Solution 7: Pseudo-Random Numbers#

Here is a partial solution to Assignment 7: Pseudo-Random Numbers. Recall that iterating \(x\mapsto 4x(1-x)\) seemed to give uniform random deviates for the variable

\[\begin{gather*} y = \frac{1}{2} - \frac{\sin^{-1}(1 - 2x)}{\pi}, \qquad y \mapsto 1-\abs{2y-1}. \end{gather*}\]

However, when used to generate the Sierpiński gasket with a Multiple Reduction Copy Machine (MRCM), this failed spectacularly. Here is the recap:

%matplotlib inline
import numpy as np, matplotlib.pyplot as plt
import scipy.stats, scipy as sp

plt.rcParams['figure.figsize'] = (5, 3)

def get_sierpinski(y):
    """Return samples in he Sierpinski gasket using the random numbers y."""

    # Fixed points in an equilateral triangle
    thetas = 2*np.pi * (np.arange(3)/3 + 1/4)
    ps = np.exp(1j*thetas)

    p = ps[0]   # Start with one point.
    ns = np.floor(3*y).astype(int)
    res = [p]
    for n in ns:
        p1 = ps[n]  # Choose one of the three points randomly
        p = (p + p1)/2  # Move half-way to p1.
        res.append(p)
    return np.array(res)

def get_random_x(N, x0=np.sqrt(2)):
    """Return N pseudo-random numbers between 0 and 1.

    Arguments
    ---------
    N : int
        Number of pseudo-random numbers to generate.
    x0 : float
        Seed to start the generator.  Must be chosen carefully.
    """
    x = x0 % 1  # The mod operator % makes sure initial point is 0 <= x0 < 1.
    xs = [x]
    while len(xs) < N:
        x = 4*x*(1-x)
        xs.append(x)
    return np.array(xs)

def get_uniform(N, x0=np.sqrt(2)):
    """Return N uniformly distributed numbers between 0 and 1."""
    x = get_random_x(N=N, x0=x0)
    y = 0.5 - np.arcsin(1-2*x)/np.pi
    return y

Nb = 100     # Number of bins equally spaced between 0 and 1
Ns = 100000  # Number of samples.
y = get_uniform(N=Ns)
h, bins = np.histogram(y, bins=Nb, range=(0, 1))  # Histogram

fig, axs = plt.subplots(1, 2, figsize=(10,4))
ax = axs[0]
ax.stairs(h, bins)
ax.set(xlabel="$y$", ylabel="Counts", title=f"{Nb=} bins, {Ns=} samples");

ax = axs[1]
ax.hist(h, bins=len(h)//10, density=True, histtype='step', label="Histogram")
ax.set(xlabel="Bin counts $h$", ylabel="PDF");

# This should be a binomial distribution.
rv = sp.stats.binom(Ns, p=1/Nb)
h_ = np.arange(h.min(), h.max())
ax.plot(h_, rv.pmf(h_), ':', label="Binomial")
ax.legend();

../_images/1aac9c31ee5743e4fa4676b9421250580422370b92fdf38432ef37cb367ac80f.png

This looks good, but the Sierpiński gasket looks very bad. (To compare, we plot the version with NumPy’s random numbers underneath.)
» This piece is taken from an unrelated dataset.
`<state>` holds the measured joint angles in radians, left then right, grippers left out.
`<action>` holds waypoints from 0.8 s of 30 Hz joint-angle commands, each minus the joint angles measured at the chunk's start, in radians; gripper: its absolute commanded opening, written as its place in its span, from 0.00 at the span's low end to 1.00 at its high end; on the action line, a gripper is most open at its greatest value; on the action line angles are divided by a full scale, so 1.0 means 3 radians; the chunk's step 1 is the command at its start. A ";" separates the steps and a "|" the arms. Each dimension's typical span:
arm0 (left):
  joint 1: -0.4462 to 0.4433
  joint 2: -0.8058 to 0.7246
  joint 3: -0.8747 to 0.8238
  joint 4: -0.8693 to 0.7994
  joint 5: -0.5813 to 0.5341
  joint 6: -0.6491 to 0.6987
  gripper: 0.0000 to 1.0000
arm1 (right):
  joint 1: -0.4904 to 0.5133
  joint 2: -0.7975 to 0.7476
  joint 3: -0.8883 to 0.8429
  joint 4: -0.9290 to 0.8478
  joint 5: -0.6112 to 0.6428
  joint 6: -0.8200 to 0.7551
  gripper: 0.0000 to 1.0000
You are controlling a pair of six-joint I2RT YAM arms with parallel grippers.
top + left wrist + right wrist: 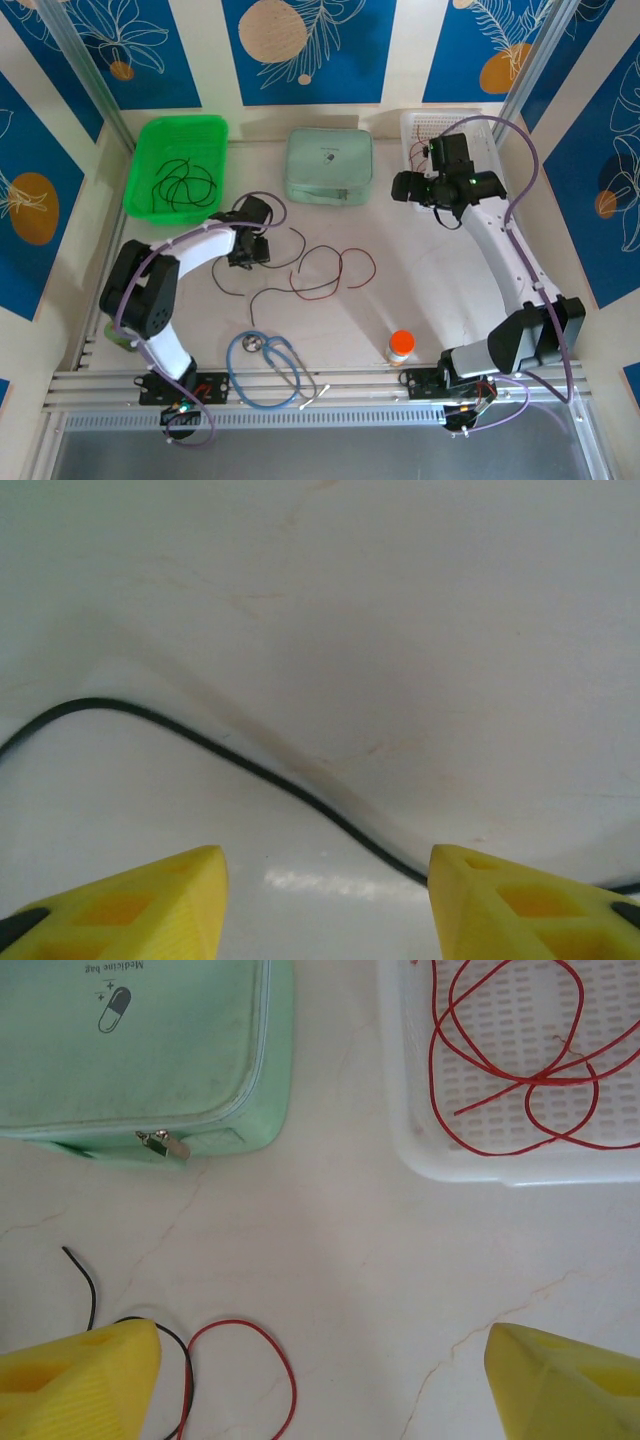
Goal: Untangle the cables
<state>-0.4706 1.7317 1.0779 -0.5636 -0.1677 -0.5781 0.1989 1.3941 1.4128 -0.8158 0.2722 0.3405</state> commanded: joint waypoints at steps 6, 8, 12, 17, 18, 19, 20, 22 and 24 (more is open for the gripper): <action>-0.0365 0.0214 0.0394 -0.0008 0.0110 0.0874 0.54 | 0.0010 -0.0262 -0.0108 -0.0030 -0.0027 0.0009 0.85; -0.0379 0.0242 0.0460 0.0043 0.0177 0.1011 0.54 | 0.0008 -0.0293 -0.0116 -0.0041 -0.0023 0.0002 0.85; -0.0380 0.0460 0.0860 -0.0046 0.0326 0.1064 0.53 | 0.0002 -0.0336 -0.0131 -0.0082 -0.0003 -0.0015 0.85; -0.0388 0.0864 0.1409 -0.0180 0.0469 0.0826 0.52 | -0.0015 -0.0415 -0.0169 -0.0113 0.0007 -0.0020 0.85; -0.0390 0.0952 0.1505 -0.0225 0.0467 0.0767 0.52 | -0.0023 -0.0439 -0.0178 -0.0117 0.0008 -0.0024 0.85; -0.0394 0.1029 0.1589 -0.0270 0.0453 0.0724 0.52 | -0.0028 -0.0452 -0.0188 -0.0126 0.0005 -0.0030 0.85; -0.0395 0.1105 0.1672 -0.0336 0.0421 0.0682 0.52 | -0.0029 -0.0476 -0.0198 -0.0133 0.0008 -0.0030 0.85; -0.0405 0.1227 0.1794 -0.0466 0.0344 0.0613 0.51 | -0.0044 -0.0516 -0.0217 -0.0151 0.0014 -0.0040 0.85; -0.0420 0.1312 0.1865 -0.0570 0.0305 0.0565 0.51 | -0.0064 -0.0569 -0.0242 -0.0172 0.0020 -0.0048 0.85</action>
rng = np.random.default_rng(seed=2)
p = get_sierpinski(y)
p_numpy = get_sierpinski(rng.random(len(y)))
fig, ax = plt.subplots()
ax.plot(p_numpy.real, p_numpy.imag, 'C1.', ms=0.5, label="NumPy")
ax.plot(p.real, p.imag, 'C0.', ms=0.5, label=r"$x \mapsto 4x(1-x)$")
ax.legend()
ax.set(aspect=1, xlabel="x", ylabel="y");

../_images/7e390aee873ad0aba8360372c43b0b4d1640e9a6c5fe9e0facf81618eecc1128.png

We see here that our algorithm never gets to the bottom right or bottom left points. To get to these points, we would need a long sequence of \(1\) or \(2\), but it turns out that we never get these with our generator.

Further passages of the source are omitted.